Suspension: Fork clearances matter. Verify your 32-inch wheel fits the specific fork you’re considering. Don’t assume. First-wave 32er forks come from brands building dedicated platforms; adapting existing 29er forks isn’t possible.

The Timing Question

The Aspen 32 is priced fairly at $96. That’s slightly more than the 29-inch version but not gouging-the-early-adopter territory. Maxxis isn’t extracting maximum premium here.

The honest hesitation isn’t the tire. It’s the rest of the ecosystem. Buying a $96 tire for a wheel format with one tire option, four bike brands, and limited shop support is a calculated bet. For racers and dedicated early adopters, that bet makes sense. For everyone else, waiting six months will bring better options and more informed purchasing decisions.

Spring 2026 race season will tell us a lot. If 32er bikes show up on UCI Mountain Bike World Cup podiums (or noticeably don’t), the adoption trajectory becomes clearer fast. Watch those results before committing to a full 32er build.


The format is real. The tire is good. The ecosystem is thin, and that’s the only honest qualification worth making.

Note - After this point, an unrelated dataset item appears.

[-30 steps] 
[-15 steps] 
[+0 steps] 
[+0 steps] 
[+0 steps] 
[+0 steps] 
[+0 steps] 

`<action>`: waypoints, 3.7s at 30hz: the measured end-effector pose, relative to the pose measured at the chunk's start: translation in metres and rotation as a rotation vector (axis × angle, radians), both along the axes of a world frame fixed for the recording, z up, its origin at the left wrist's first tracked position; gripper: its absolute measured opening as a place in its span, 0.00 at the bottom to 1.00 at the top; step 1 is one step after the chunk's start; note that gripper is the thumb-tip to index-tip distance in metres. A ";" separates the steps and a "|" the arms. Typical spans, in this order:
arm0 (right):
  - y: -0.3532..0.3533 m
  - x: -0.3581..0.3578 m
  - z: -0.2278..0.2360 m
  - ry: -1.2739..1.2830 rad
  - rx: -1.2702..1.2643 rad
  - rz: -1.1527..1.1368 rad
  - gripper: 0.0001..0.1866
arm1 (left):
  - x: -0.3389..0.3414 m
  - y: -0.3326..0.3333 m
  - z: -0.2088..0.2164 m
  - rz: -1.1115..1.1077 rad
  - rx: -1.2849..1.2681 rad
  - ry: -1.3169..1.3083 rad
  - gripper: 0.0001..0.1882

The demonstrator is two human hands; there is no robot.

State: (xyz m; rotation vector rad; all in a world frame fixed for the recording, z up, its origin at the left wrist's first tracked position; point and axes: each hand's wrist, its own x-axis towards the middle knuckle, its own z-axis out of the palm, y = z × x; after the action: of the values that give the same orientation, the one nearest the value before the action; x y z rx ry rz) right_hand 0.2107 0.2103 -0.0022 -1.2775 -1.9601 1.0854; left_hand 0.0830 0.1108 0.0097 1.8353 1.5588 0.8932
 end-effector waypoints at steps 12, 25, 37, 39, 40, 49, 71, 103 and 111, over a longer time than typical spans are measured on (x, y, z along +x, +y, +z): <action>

For deeper context on the wheel platform itself, the full 32-inch wheel guide covers frame options, geometry, and the compatibility picture from the announcement phase. Most of it still applies. The tire section just got a significant update the day the Aspen hit shelves.


Information current as of March 2026. Maxxis Aspen 32x2.4 TLR MaxxSpeed EXO confirmed in production and available through select retailers at $96/tire. Additional 32-inch models in development per Maxxis confirmation. Tire availability varies by region.